Fix closing sessions
End-user friendly description of the problem this fixes or functionality that this introduces
This PR improves the handling of multiple conversations and session management in OpenHands. It ensures that user workspaces are preserved even after disconnections or server restarts, and implements a smart session management system that automatically handles conversation limits.
- [x] Include this change in the Release Notes. If checked, you must provide an end-user friendly description for your change below
Improved multi-conversation support with automatic session management and workspace preservation. Users can now maintain multiple conversations across different tabs while ensuring their work is preserved, even after disconnections or server restarts.
Summary of Changes
- Added user_id tracking to sessions for better user-specific resource management
- Implemented proper closing of stale sessions to prevent resource leaks
- Added "agent stopped" event emission for better frontend state management
- Enhanced recovery mechanism to preserve workspace/files after disconnection
- Added smart session management for handling multiple conversations
Acceptance Criteria for Multi-conversation Runtime Management
Recovery
- Start a conversation
- Disconnect
- Restart the server
- Verify workspace/files are preserved
Conversation Limits
- Start 4 conversations in different tabs
- First conversation goes to "agent stopped"
- Sending a new message starts it back up, and another conversation goes to "agent stopped"

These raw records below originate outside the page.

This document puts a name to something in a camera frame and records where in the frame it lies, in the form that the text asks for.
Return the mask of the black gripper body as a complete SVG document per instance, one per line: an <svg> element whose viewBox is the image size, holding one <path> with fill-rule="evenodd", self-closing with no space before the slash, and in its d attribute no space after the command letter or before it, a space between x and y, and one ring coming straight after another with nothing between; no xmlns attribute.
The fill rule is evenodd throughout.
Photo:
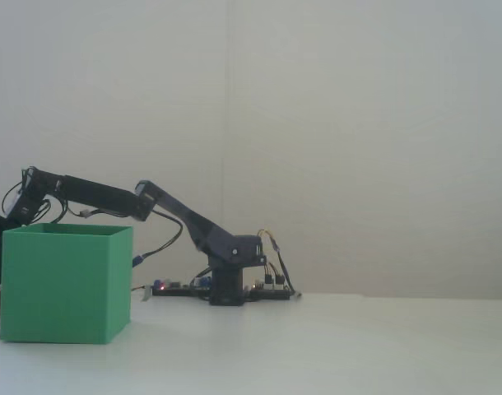
<svg viewBox="0 0 502 395"><path fill-rule="evenodd" d="M39 211L46 194L45 188L22 188L16 195L9 212L5 216L0 216L0 231L29 225Z"/></svg>

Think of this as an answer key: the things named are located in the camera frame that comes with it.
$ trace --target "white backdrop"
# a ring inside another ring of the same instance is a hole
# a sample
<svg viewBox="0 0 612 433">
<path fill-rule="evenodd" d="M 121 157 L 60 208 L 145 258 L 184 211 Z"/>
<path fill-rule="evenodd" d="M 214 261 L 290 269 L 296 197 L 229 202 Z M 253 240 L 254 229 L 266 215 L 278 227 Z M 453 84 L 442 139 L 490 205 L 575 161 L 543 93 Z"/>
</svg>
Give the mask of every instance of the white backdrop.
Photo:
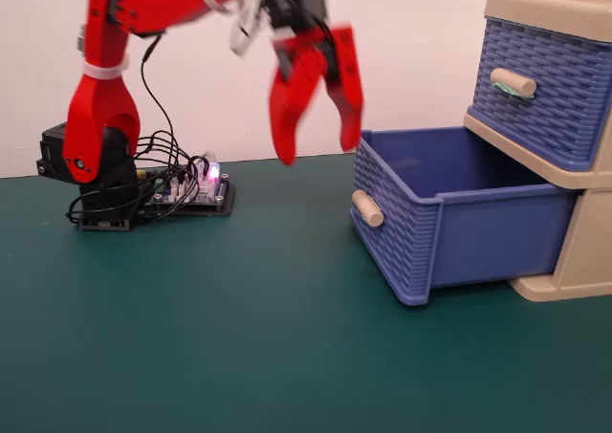
<svg viewBox="0 0 612 433">
<path fill-rule="evenodd" d="M 486 0 L 329 0 L 333 21 L 356 31 L 366 101 L 364 128 L 457 125 L 470 104 Z M 80 77 L 76 37 L 85 0 L 3 0 L 0 177 L 35 173 L 43 130 L 65 120 Z M 262 33 L 243 59 L 229 49 L 232 18 L 172 29 L 147 64 L 154 93 L 190 154 L 221 161 L 274 157 L 267 96 L 275 57 Z M 133 37 L 125 81 L 142 132 L 166 128 L 140 81 L 146 42 Z M 298 135 L 298 154 L 339 152 L 339 116 L 319 90 Z"/>
</svg>

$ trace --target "blue plastic drawer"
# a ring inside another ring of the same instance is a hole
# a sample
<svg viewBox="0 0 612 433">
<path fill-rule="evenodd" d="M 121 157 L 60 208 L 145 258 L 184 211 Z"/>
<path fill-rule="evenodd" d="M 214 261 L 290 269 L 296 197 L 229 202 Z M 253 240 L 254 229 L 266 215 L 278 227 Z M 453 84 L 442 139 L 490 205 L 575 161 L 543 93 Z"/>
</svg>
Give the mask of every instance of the blue plastic drawer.
<svg viewBox="0 0 612 433">
<path fill-rule="evenodd" d="M 552 273 L 579 191 L 558 188 L 464 127 L 364 132 L 355 188 L 384 223 L 354 225 L 408 305 L 436 287 Z"/>
<path fill-rule="evenodd" d="M 523 99 L 492 87 L 496 68 L 537 83 Z M 488 18 L 468 113 L 559 168 L 592 168 L 610 108 L 612 43 Z"/>
</svg>

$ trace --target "robotic arm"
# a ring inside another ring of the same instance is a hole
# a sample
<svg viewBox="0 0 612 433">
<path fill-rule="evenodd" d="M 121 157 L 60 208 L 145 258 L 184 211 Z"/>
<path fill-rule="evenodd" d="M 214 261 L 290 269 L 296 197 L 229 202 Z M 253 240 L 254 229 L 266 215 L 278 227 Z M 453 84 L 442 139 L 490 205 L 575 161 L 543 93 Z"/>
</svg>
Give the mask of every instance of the robotic arm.
<svg viewBox="0 0 612 433">
<path fill-rule="evenodd" d="M 87 184 L 98 176 L 105 126 L 121 130 L 130 155 L 136 153 L 139 115 L 121 78 L 129 34 L 148 37 L 212 11 L 228 12 L 227 2 L 89 0 L 83 77 L 70 104 L 62 149 L 76 182 Z M 295 34 L 273 43 L 279 67 L 270 94 L 270 117 L 279 159 L 285 164 L 294 161 L 295 130 L 321 77 L 339 108 L 340 144 L 344 150 L 356 147 L 363 97 L 352 30 L 327 26 L 324 0 L 262 0 L 261 8 L 275 31 L 290 28 Z"/>
</svg>

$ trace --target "wire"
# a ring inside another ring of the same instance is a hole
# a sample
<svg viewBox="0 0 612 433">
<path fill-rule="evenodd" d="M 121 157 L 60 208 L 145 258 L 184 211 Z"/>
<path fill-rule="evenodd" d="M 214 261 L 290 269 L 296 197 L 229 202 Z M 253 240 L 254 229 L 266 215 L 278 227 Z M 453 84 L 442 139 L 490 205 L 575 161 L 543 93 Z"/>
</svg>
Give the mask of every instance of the wire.
<svg viewBox="0 0 612 433">
<path fill-rule="evenodd" d="M 167 120 L 168 127 L 170 128 L 170 137 L 173 140 L 175 140 L 174 139 L 174 126 L 172 125 L 172 120 L 170 119 L 170 116 L 168 115 L 168 113 L 166 112 L 162 104 L 153 95 L 153 92 L 151 92 L 151 89 L 149 88 L 149 85 L 146 82 L 146 77 L 144 76 L 144 64 L 148 61 L 149 57 L 153 54 L 153 51 L 155 51 L 155 48 L 157 48 L 157 45 L 160 44 L 160 41 L 162 40 L 163 37 L 164 37 L 163 33 L 158 34 L 155 37 L 155 40 L 151 43 L 148 49 L 144 52 L 144 56 L 142 57 L 142 63 L 141 63 L 141 79 L 142 79 L 142 84 L 144 84 L 144 88 L 146 89 L 146 92 L 148 92 L 151 98 L 153 98 L 153 101 L 155 101 L 155 104 L 160 108 L 160 110 L 162 110 L 162 113 L 164 113 L 165 120 Z M 172 150 L 170 150 L 170 157 L 168 157 L 168 166 L 170 166 L 171 156 L 172 156 Z"/>
</svg>

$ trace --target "beige drawer handle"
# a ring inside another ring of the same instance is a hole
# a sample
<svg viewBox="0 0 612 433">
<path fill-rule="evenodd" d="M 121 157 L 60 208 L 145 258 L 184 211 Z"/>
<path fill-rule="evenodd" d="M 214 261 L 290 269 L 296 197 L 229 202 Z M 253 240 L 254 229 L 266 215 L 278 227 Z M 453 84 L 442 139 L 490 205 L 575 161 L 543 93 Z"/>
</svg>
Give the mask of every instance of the beige drawer handle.
<svg viewBox="0 0 612 433">
<path fill-rule="evenodd" d="M 353 204 L 369 226 L 379 227 L 383 223 L 384 216 L 381 209 L 365 191 L 359 189 L 353 193 Z"/>
<path fill-rule="evenodd" d="M 503 68 L 496 68 L 492 71 L 491 83 L 503 84 L 524 98 L 532 97 L 537 89 L 537 84 L 534 80 L 509 72 Z"/>
</svg>

- Verify workspace is totally recovered
Testing Instructions
To run this PR locally, use the following command:
docker run -it --rm -p 3000:3000 -v /var/run/docker.sock:/var/run/docker.sock --add-host host.docker.internal:host-gateway -e SANDBOX_RUNTIME_CONTAINER_IMAGE=docker.all-hands.dev/all-hands-ai/runtime:6f677aa-nikolaik --name openhands-app-6f677aa docker.all-hands.dev/all-hands-ai/openhands:6f677aa
-p 3000:3000 \
-v /var/run/docker.sock:/var/run/docker.sock \
--add-host host.docker.internal:host-gateway \
-e SANDBOX_RUNTIME_CONTAINER_IMAGE=docker.all-hands.dev/all-hands-ai/runtime:b2a0de2-nikolaik \
--name openhands-app-b2a0de2 \
docker.all-hands.dev/all-hands-ai/openhands:b2a0de2
Does this solve https://github.com/All-Hands-AI/OpenHands/issues/6148 ?
Does this solve #6148 ?
This works in my tests
This works in my tests
Ok, I'm testing locally right now.
This is going to be more fun, thank you!
I didn't have time to test it (my bad, I'm always a bit concerned that these saas focused changes may break local), but I assume you test locally too 😅
Local testing will always be a priority and is tested before anything even hits SAAS. (My standard procedure is to test without clustering, then test with clustering, then test in SAAS)
I tested this:
- I created a conversation/sandbox (worked fine).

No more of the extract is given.